Mode Control Switches
The most important selection is between the voltage clamp and current clamp modes. This selector switch also has an intermediate position, labelled I=0, which is identical to current clamp except that the normal command inputs do not cause any current to be passed. In voltage clamp, the Optopatch passes a current so as to keep the electrode potential equal to the command potential, and the current is measured. In current clamp, the Optopatch passes a current that is proportional to the command voltage, and the electrode potential is measured. In I=0, the electrode potential is normally measured in the absence of any applied current. This mode is very useful for setting up, or for using the Optopatch as a conventional microelectrode amplifier. However, currents CAN still be passed in this mode if required, by applying a command signal to the (self-contradictory!) I=0 input, which is active only in I=0 mode, and the utility of this will be described later. Please refer to the Plymouth book for further general description of how to use these modes in practice, as the Optopatch is completely conventional in operation in all other respects. The only specific point we should make here is that some patch clamps have separate "fast" and "slow" current clamp modes, in an attempt to provide alternative performance compromises with the conventional-current passing circuit described above, but we need only one current clamp mode.
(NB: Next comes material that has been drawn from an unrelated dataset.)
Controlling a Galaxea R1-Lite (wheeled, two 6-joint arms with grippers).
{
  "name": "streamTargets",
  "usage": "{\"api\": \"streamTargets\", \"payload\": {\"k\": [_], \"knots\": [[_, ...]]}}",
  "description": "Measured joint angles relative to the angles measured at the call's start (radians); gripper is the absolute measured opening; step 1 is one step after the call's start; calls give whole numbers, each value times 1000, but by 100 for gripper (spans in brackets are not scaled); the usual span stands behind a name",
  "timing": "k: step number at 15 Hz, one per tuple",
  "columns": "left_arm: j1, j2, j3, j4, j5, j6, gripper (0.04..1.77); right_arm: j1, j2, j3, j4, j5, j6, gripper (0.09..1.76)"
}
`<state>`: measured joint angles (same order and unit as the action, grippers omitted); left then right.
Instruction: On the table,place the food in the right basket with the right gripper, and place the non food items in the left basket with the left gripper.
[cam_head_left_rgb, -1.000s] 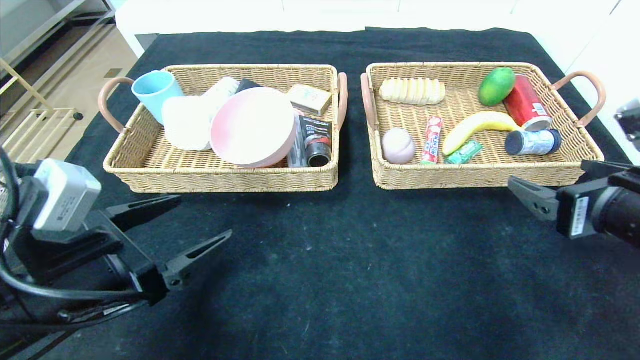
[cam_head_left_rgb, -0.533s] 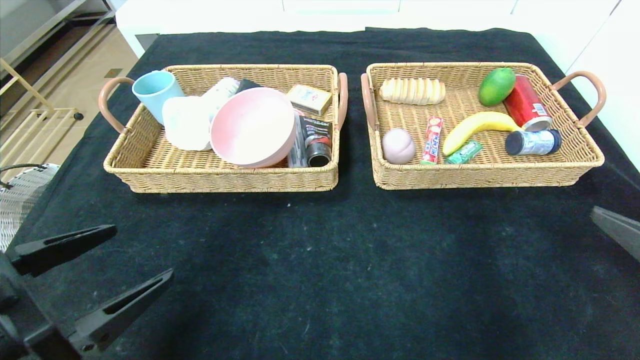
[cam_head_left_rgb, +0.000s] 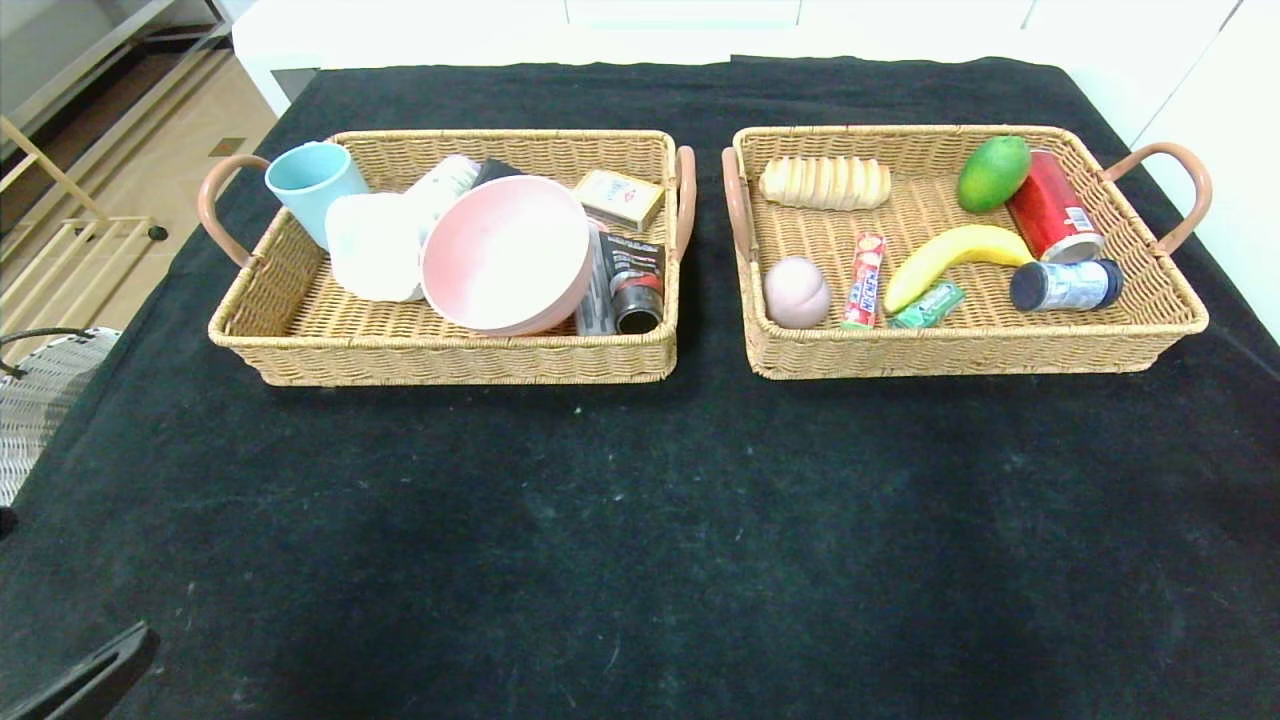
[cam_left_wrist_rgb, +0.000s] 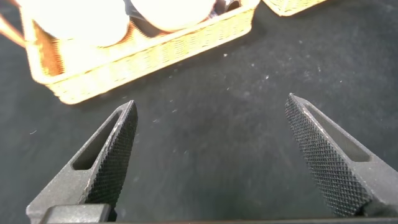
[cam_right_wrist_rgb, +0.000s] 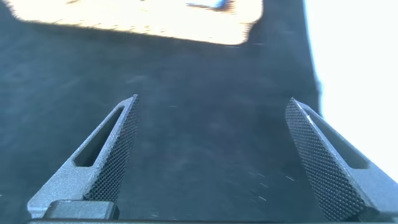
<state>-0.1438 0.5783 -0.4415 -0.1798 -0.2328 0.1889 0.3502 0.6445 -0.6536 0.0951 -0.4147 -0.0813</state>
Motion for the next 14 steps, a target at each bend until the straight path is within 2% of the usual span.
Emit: {"api": "streamTargets", "payload": {"k": [3, 5, 8, 10, 14], "knots": [[3, -88, -45, 145, 22, 1, 172, -100, -92, -46, 151, 10, -12, 170], [37, -128, -62, 175, 19, 3, 172, -179, -141, -72, 207, 21, -20, 170], [90, -180, -65, 183, 15, 3, 172, -284, -245, -72, 277, 97, -49, 170], [100, -217, -57, 233, 14, 0, 172, -304, -321, -23, 327, 131, -43, 170], [139, -303, -49, 318, -3, -7, 172, -333, -450, 84, 345, 179, -23, 170]]}}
The other selection is the current-passing range, and the three modes here are called "patch", "small cell" and "big cell". In patch mode, the current sensitivity is high, giving a maximum of 1nA, which corresponds to a 10V output. This situation is equivalent to a 10 gigohm feedback resistor from the signal amplitude point of view. Such currents are large enough to voltage-clamp some whole cells, as well as patches, so we have provided a "small cell" mode, in which the additional facilities needed for whole-cell recordings come into operation, but which can retain the high current sensitivity. "Big cell" mode corresponds to normal cell mode on other patch clamps, and in this mode currents of up to 100nA can be passed, which is equivalent to a resistive headstage with a 100 Megohm feedback resistor. Since the optical current-passing system works well over a very wide current range, we did not feel it necessary to include any current ranges intermediate between these two. However, it is possible to select the higher (100nA) current range instead of 1nA in small cell mode by a switch on the rear panel (actually on the headstage control subpanel). That may appear to be pointless, since one could just select big cell mode instead, but the real difference between the two cell modes is the amount of cell capacitance that can be compensated, as explained next. There are no problems in using the 100nA range when the actual current requirements are considerably lower than this, and the gain stage, described later, has more than enough amplification available to deal with such recording conditions.
In both cell modes, the circuitry for membrane capacitance and access (electrode) resistance compensation - and measurement - comes into operation. The resistance compensation range is from 1 Megohm to (in theory!) 1 gigohm in both cell modes, but the capacitance range increases from 10pF (or 20pF when an offset is selected) in small cell mode to 100pF (200pF) in big cell mode.
Membrane capacitance compensation is active only in voltage clamp mode, but access resistance compensation also occurs in current clamp mode, although it is implemented in a different way. The operation of those controls in voltage clamp mode is quite complicated, so we won't go into that subject here. However, the situation for access resistance compensation is much simpler in current clamp mode, so we can describe it briefly here as well. Referring back to the circuit diagrams that showed the various current clamp circuits, one can see that in all cases the applied current passes through the electrode resistance. Therefore there is a potential difference between the tip of the electrode (which is where we want to be making the measurements) and the headstage input (which is where we are actually making them). However, it is possible to correct for this effect by subtracting an appropriate proportion of the command current input from the voltage output, using what is often, but not entirely correctly, described as a bridge circuit. Again, the Plymouth book describes the use of this type of facility in detail. Note that the access resistance ALSO causes errors in voltage clamp mode, but they are not so easy to correct. This will be discussed in detail later.